• [TASK BRIEF]: Return every line below in which "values" appears.

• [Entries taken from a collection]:
━━━━━━━━━━━━━━━━━━━━━━━━━━━━━━

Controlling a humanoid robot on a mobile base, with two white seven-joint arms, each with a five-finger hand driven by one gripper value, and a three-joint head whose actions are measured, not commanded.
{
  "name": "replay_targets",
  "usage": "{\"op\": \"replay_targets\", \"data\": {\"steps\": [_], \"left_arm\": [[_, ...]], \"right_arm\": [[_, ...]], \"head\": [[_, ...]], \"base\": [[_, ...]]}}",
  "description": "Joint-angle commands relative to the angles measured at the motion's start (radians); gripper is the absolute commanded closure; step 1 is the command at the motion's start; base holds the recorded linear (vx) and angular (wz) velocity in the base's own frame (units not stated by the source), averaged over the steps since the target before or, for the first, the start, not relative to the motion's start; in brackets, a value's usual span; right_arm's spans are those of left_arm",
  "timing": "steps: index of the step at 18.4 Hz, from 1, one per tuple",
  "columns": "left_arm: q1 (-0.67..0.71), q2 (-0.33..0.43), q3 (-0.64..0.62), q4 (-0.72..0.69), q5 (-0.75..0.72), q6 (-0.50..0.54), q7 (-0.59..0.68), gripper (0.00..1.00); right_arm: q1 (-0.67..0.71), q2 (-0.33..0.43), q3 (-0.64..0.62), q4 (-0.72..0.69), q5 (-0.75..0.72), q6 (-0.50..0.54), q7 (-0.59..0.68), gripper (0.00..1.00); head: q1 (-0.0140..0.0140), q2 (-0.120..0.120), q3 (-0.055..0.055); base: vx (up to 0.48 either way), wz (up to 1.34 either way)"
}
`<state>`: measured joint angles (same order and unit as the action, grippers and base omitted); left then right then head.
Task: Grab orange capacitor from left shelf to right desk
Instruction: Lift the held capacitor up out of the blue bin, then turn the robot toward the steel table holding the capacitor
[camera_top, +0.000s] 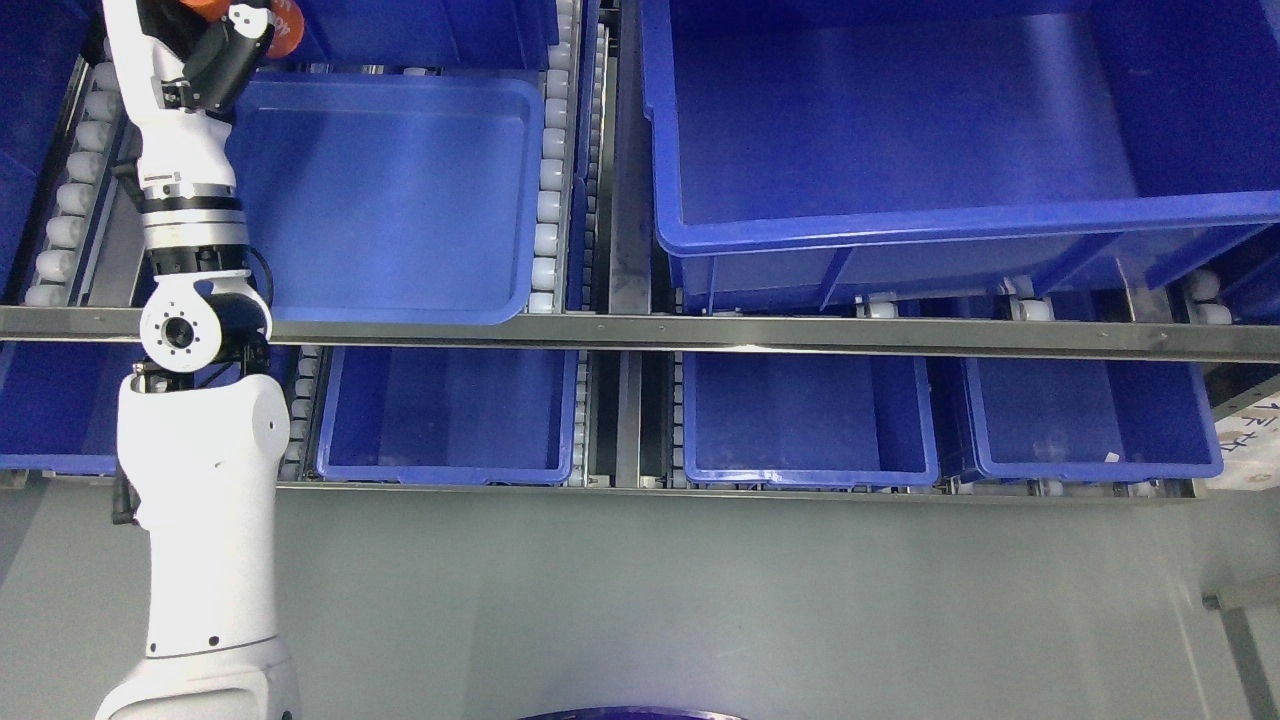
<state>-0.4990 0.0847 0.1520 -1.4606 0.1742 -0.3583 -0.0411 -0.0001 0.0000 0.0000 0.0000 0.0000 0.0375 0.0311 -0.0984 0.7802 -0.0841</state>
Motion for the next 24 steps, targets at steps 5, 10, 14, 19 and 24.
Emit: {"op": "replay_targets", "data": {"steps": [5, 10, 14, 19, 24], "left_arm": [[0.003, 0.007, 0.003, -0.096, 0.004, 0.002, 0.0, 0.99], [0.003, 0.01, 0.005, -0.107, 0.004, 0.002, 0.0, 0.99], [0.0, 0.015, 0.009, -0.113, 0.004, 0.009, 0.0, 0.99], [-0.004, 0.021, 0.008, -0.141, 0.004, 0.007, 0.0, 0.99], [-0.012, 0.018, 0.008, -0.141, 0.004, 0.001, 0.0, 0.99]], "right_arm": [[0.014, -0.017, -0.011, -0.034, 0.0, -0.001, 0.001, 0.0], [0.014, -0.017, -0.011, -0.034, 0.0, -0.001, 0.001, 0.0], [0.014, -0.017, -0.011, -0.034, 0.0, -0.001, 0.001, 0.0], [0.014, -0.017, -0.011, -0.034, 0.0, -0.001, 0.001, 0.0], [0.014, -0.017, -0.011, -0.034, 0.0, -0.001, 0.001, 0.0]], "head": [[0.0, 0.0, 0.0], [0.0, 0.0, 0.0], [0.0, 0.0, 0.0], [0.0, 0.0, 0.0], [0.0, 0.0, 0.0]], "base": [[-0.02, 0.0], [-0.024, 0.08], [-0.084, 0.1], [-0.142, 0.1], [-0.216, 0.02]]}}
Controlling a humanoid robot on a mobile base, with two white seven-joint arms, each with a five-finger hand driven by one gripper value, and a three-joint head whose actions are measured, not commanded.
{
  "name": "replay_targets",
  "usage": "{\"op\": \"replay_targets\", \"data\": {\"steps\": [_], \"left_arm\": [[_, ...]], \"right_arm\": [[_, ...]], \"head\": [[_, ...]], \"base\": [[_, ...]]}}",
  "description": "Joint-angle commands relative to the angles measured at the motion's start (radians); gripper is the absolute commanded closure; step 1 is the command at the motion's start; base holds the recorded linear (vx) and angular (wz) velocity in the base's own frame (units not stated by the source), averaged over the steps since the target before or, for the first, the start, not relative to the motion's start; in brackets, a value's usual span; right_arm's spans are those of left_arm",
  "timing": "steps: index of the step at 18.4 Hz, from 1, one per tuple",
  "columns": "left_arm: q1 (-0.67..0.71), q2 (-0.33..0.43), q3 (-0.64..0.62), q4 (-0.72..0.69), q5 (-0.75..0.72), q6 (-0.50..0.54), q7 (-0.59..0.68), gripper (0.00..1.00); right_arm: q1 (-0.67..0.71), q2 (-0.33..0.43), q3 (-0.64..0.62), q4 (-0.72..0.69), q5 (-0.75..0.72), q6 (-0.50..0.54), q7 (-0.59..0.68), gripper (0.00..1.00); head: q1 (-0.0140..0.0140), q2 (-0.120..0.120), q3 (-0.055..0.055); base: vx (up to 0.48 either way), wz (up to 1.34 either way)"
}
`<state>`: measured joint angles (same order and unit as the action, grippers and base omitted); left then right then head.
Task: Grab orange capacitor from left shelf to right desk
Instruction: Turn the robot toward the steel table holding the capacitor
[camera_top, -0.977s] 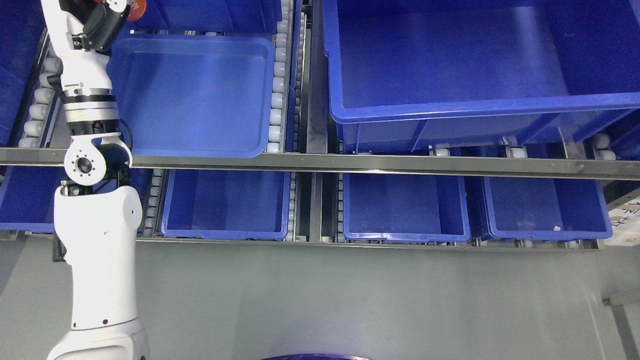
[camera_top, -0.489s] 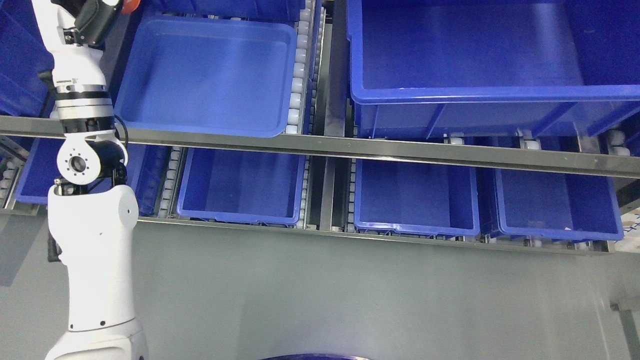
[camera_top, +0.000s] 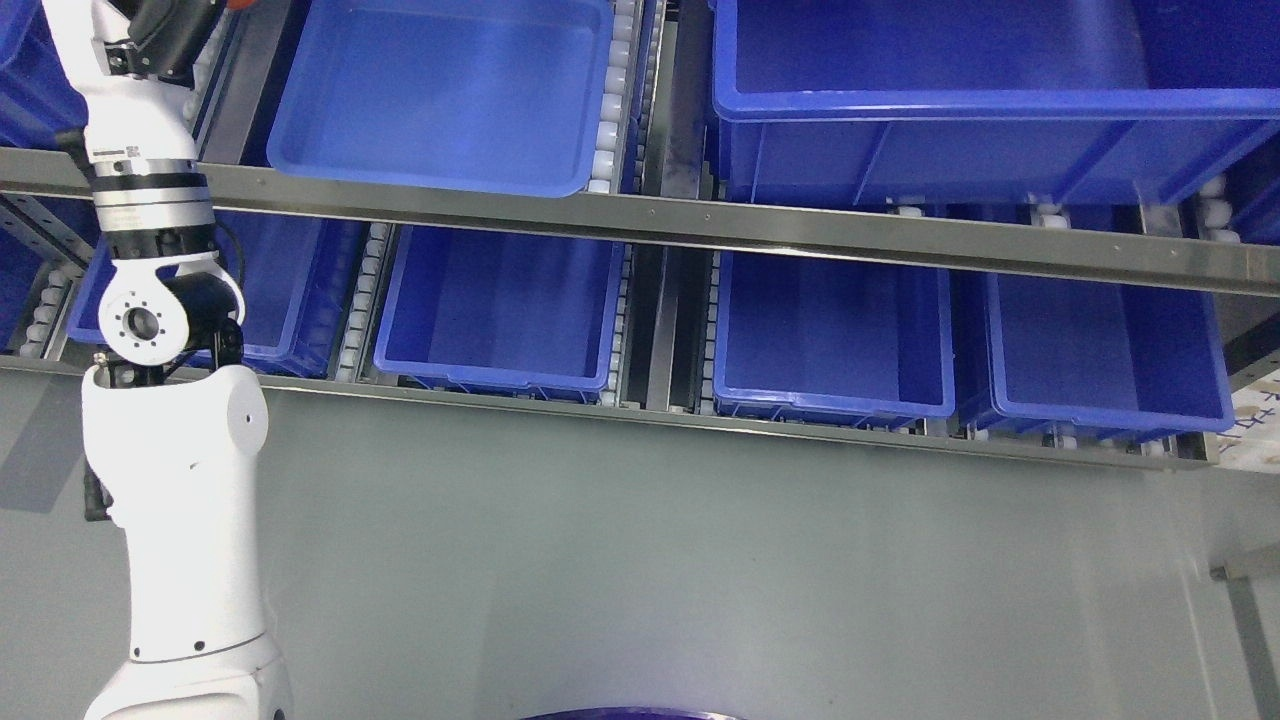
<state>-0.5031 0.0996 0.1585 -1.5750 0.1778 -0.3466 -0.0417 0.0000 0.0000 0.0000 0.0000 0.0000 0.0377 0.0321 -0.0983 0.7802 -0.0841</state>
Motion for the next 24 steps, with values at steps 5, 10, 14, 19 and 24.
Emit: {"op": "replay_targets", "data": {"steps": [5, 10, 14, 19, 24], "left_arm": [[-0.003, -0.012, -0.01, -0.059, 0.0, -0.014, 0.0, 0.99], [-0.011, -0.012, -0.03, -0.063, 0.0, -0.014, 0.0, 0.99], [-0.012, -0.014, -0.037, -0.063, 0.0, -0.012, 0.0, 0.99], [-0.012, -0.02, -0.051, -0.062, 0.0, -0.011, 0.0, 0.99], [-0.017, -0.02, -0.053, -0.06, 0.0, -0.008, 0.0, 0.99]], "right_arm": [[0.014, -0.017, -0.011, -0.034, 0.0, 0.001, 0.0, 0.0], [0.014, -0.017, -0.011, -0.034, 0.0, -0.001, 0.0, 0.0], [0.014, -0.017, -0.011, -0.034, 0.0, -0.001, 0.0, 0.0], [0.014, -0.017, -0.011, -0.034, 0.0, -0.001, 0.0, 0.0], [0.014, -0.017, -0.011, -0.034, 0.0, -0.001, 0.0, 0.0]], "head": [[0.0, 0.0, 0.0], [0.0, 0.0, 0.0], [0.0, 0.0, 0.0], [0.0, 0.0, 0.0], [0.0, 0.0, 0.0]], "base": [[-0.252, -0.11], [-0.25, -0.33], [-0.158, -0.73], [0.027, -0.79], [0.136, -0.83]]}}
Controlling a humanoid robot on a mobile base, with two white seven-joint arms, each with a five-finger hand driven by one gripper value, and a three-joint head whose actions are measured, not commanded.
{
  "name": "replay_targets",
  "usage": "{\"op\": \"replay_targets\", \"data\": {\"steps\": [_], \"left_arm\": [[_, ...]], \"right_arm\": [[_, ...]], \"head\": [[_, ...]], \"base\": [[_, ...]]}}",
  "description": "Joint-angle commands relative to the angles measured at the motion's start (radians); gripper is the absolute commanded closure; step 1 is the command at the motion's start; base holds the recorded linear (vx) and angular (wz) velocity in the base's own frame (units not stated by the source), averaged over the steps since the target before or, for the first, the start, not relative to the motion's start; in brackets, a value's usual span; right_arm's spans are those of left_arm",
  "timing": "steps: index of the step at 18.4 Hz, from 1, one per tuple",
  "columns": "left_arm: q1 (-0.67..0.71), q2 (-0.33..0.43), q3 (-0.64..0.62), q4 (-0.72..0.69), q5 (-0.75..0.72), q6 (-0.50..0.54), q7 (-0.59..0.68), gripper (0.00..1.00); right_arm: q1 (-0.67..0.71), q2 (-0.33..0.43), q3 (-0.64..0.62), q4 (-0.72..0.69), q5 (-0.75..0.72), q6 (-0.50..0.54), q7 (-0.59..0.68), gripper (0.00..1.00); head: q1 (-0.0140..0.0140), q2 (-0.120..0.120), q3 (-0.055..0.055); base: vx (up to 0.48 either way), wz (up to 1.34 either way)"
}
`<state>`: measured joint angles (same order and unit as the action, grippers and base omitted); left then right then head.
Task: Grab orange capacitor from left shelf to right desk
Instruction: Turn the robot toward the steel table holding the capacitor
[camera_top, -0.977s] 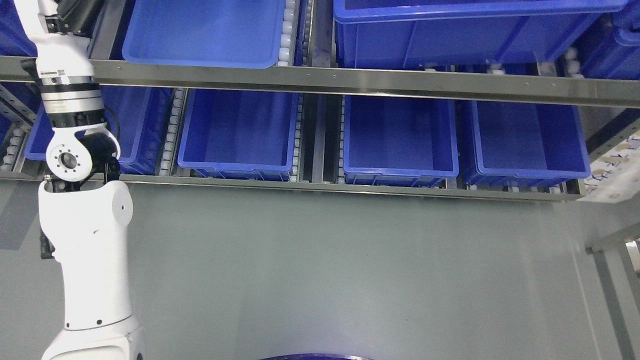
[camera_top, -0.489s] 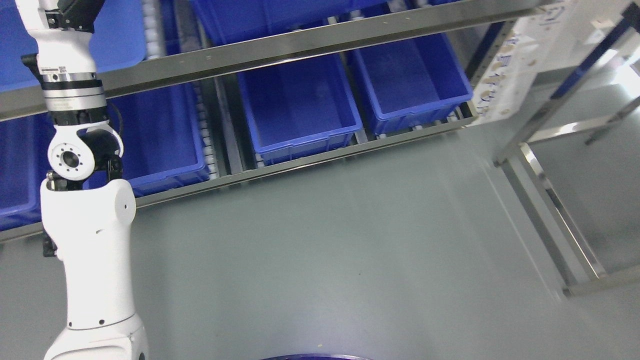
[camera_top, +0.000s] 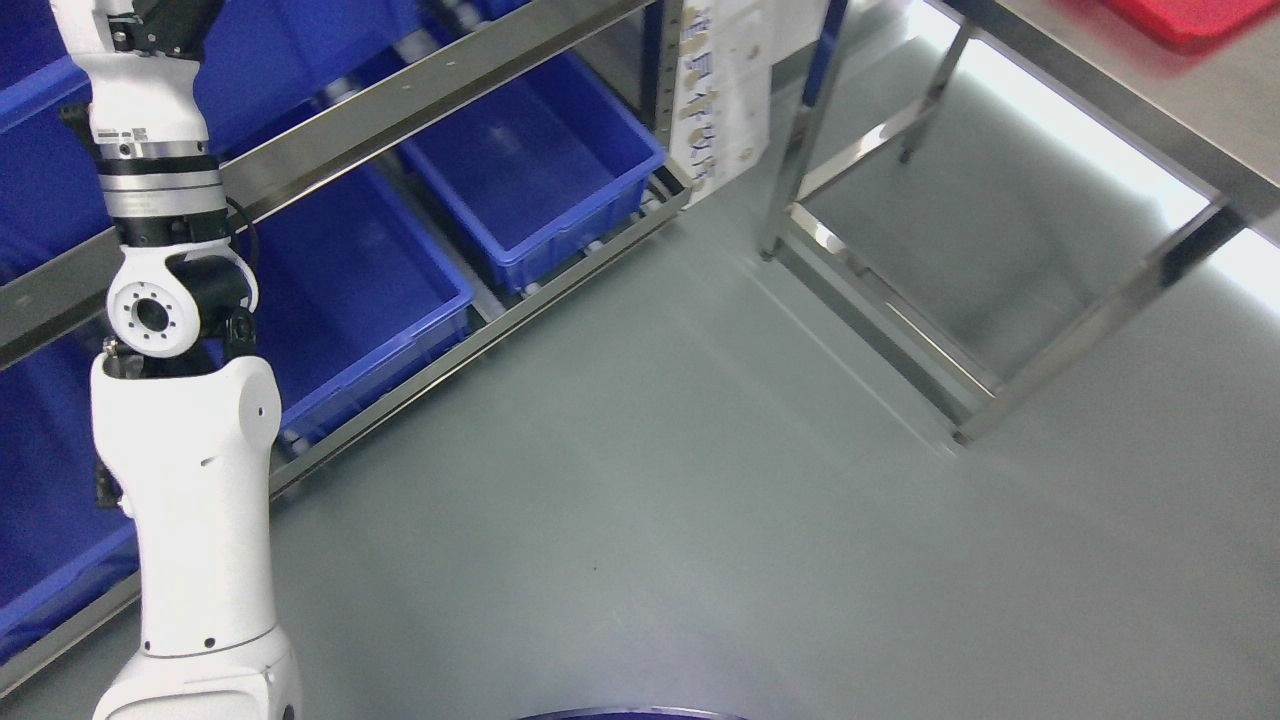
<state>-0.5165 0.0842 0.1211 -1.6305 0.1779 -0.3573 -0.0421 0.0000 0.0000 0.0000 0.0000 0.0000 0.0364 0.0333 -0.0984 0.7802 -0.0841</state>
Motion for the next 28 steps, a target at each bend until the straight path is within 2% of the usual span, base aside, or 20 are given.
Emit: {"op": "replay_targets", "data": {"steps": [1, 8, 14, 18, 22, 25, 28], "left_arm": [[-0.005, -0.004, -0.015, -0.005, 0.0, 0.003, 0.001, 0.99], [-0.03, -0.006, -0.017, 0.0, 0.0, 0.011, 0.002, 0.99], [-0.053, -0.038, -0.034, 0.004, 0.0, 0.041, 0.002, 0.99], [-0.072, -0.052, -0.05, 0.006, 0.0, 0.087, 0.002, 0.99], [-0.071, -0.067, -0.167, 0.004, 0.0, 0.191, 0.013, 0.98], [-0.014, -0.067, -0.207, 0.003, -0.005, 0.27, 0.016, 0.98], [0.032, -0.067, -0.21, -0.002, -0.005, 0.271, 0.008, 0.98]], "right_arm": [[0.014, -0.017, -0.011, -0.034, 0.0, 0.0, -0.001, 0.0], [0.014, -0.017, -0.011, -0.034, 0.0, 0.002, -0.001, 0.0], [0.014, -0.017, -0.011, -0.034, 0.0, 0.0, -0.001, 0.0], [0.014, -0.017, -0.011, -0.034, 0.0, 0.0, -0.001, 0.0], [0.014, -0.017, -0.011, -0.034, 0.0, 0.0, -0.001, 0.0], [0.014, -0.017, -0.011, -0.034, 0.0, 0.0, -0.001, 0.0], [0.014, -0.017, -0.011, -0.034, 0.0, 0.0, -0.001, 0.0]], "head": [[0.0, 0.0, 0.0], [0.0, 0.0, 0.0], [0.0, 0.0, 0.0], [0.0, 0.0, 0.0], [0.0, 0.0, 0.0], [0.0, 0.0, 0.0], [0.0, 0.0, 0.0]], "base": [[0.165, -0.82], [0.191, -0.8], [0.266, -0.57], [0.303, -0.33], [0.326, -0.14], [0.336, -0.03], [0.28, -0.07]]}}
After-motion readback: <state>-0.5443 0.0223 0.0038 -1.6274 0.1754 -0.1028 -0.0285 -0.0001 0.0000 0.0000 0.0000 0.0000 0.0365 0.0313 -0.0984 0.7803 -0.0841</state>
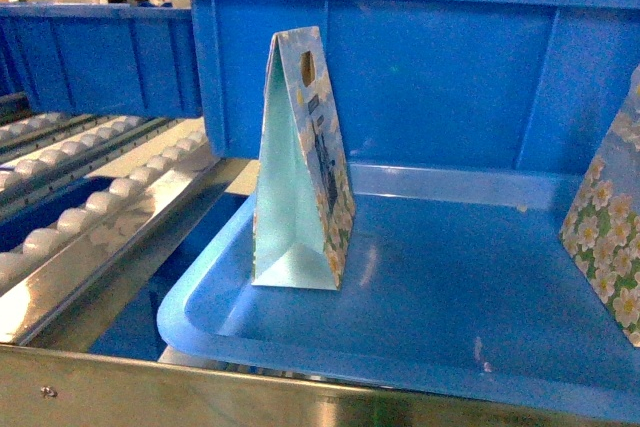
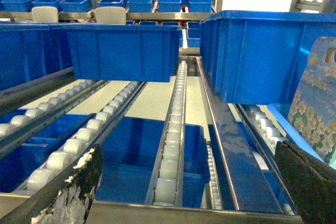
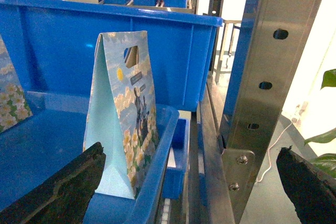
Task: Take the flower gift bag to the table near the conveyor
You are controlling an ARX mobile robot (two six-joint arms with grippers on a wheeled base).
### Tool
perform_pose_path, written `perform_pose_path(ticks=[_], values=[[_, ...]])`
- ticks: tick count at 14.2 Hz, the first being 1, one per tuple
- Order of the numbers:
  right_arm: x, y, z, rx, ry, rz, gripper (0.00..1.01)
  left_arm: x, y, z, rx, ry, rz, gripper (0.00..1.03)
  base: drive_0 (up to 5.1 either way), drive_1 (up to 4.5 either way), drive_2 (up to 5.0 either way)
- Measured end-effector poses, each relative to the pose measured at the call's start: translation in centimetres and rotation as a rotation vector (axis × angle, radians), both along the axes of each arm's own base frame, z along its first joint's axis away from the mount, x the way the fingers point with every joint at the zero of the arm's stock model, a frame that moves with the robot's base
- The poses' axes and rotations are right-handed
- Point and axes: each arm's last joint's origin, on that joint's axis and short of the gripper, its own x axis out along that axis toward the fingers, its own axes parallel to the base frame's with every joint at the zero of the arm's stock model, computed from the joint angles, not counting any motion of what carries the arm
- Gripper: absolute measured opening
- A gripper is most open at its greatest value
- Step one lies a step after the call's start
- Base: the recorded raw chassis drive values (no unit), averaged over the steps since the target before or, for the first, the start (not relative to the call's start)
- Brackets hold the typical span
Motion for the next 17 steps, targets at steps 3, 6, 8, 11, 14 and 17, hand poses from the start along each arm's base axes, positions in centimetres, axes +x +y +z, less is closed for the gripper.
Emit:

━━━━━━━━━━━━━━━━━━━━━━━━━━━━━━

• [ANSWER TO THIS EXERCISE]:
Motion for the next 24 steps, with values at steps 5, 10, 14, 19 and 24.
perform_pose_path, written `perform_pose_path(ticks=[_], values=[[_, ...]])`
- Base: the recorded raw chassis drive values (no unit), averaged over the steps since the target before or, for the first, the start (not relative to the call's start)

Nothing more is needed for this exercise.